* **Task to carry out**
Up to and including the line with "Query: <item>white wall</item>", reproduce the listing below exactly, beginning at its first line.

**** Material for the task ****

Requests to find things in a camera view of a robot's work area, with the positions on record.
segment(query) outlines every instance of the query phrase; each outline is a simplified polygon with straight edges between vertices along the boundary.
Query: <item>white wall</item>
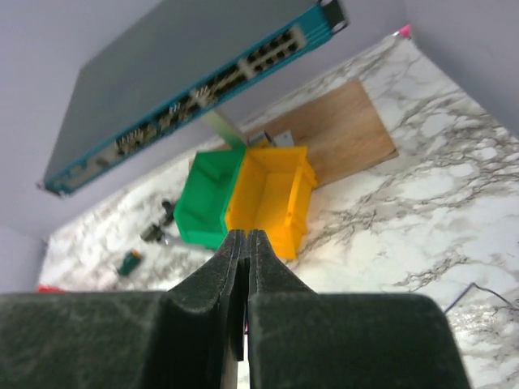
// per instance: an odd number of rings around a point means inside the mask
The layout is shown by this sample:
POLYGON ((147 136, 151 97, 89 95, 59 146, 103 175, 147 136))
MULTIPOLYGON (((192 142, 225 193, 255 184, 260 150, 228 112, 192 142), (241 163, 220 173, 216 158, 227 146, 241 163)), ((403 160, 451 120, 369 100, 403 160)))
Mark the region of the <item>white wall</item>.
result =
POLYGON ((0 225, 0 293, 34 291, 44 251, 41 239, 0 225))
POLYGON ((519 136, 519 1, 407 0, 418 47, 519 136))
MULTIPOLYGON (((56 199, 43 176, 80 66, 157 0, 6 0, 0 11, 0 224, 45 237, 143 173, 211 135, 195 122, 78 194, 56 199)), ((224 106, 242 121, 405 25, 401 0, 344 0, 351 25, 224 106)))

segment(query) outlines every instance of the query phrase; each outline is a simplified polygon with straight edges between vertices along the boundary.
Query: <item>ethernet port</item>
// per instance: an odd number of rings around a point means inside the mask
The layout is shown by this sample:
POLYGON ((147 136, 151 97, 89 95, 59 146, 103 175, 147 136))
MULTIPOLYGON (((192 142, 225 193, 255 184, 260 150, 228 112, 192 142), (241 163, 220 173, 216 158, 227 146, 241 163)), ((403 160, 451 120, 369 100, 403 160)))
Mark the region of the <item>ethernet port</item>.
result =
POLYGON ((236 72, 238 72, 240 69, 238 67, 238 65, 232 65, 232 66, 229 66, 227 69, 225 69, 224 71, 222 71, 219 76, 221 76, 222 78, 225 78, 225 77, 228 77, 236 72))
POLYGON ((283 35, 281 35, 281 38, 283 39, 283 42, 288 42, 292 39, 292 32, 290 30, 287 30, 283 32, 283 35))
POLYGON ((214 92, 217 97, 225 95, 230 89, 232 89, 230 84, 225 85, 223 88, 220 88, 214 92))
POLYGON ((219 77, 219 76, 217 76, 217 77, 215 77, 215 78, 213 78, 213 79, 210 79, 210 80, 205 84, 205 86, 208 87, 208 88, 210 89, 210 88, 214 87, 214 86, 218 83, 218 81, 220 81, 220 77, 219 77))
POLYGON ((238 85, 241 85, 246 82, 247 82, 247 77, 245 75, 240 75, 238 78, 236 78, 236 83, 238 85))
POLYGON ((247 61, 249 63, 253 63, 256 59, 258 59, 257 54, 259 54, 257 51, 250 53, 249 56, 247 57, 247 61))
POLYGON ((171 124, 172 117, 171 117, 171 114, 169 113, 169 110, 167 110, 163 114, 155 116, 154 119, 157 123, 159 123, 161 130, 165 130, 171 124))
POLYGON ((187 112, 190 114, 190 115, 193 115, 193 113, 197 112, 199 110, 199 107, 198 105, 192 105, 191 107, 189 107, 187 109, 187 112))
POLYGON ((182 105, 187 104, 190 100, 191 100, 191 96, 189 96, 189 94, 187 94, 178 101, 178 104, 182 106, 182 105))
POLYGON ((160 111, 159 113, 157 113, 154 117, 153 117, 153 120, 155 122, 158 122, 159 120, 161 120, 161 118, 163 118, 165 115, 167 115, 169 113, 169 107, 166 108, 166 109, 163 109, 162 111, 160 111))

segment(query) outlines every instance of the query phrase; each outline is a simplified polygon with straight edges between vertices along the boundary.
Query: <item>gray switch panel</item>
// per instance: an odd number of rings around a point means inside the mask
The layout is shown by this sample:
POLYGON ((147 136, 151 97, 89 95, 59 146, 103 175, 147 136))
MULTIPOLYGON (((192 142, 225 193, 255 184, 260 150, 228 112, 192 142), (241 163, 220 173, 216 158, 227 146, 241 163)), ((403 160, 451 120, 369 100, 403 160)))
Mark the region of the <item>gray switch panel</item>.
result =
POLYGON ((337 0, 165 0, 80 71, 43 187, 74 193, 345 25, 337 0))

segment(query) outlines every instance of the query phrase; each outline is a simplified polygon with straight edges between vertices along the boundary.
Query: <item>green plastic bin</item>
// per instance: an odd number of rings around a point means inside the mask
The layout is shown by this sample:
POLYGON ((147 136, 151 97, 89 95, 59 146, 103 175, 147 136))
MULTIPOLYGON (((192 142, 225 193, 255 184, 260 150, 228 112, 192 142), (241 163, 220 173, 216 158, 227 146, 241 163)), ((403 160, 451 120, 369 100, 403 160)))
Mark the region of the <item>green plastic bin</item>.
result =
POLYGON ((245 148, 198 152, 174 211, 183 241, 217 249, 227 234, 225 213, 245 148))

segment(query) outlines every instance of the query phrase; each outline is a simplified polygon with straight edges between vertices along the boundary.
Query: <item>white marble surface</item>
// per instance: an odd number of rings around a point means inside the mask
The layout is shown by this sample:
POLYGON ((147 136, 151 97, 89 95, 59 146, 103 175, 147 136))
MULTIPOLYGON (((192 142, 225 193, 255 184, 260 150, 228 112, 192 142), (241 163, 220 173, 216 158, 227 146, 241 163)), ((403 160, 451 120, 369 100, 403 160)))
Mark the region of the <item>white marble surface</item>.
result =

****

* **Solution for this exercise**
Requests to find things in a camera view of a robot's work area, with the positions on record.
segment(query) outlines every instance of the query phrase; each outline is a simplified polygon with straight edges between vertices along the boundary.
Query: <item>white wall</item>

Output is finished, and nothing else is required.